RIBA (Royal Institute of British Architects) Awards have been running continuously since 1966 and are judged and presented locally. No matter the shape, size, budget or location, RIBA Award winning-schemes set the standard for great architecture all across the country. Although more than 50 buildings in the UK won the RIBA Award, only 9 in the EU have won, including Centre Pompidou, calculated with GRAITEC Advance Design.
The Centre Pompidou Metz is a museum of modern and contemporary arts designed by architects Shigeru Ban and Jean de Gastines and located in Metz, France. The Centre Pompidou-Metz is a branch of Pompidou arts center of Paris, and features temporary exhibitions from the large collection of the French National Museum of Modern Art, the largest European collection of 20th and 21st century arts. The museum is one of the largest temporary exhibition spaces in France with 5,000 m2 divided between 3 galleries, a circular shaped restaurant, a theatre, and an auditorium.
The Centre Pompidou-Metz is a large hexagon structured round a central spire reaching 77 meters high, with three rectangular galleries weaving through the building at different levels. The great nave covers 1,200 m² and provides flexibility for the exhibition of large artworks, with the ceiling rising progressively from a height of 5.70 to 18 meters.
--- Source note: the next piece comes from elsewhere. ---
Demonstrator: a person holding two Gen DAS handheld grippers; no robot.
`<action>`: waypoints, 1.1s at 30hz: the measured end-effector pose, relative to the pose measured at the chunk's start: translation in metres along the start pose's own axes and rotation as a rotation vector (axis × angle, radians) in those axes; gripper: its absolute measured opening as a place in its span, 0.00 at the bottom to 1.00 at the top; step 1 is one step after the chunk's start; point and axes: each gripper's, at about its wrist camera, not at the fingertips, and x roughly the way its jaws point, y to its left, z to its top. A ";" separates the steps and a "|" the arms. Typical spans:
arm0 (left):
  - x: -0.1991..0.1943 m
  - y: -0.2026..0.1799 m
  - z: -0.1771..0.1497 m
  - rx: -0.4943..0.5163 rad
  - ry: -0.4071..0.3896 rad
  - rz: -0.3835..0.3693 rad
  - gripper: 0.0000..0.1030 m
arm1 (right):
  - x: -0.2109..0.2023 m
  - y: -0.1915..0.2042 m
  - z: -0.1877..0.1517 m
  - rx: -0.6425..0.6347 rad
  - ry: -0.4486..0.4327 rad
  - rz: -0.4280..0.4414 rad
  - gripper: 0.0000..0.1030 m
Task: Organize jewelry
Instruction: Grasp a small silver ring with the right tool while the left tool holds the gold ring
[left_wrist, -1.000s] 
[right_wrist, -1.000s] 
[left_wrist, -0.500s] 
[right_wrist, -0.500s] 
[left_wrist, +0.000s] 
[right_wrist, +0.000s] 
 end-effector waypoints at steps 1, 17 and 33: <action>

The roof is a 90 meters wide hexagon with a surface area of 8,000 m². The roof structure is composed of sixteen kilometers of glued laminated timber, which intersect to form hexagonal wooden units resembling the cane-work pattern of a Chinese hat. The roof’s geometry is irregular, featuring curves and counter-curves over the entire building, and in particular the three exhibition galleries. The entire wooden structure is covered with a white fiber-glass membrane and a coating of Teflon, which has the distinction of being self-cleaning, protects from direct sunlight and also is transparent at night, thus offering viewers a spectacular and unique overview.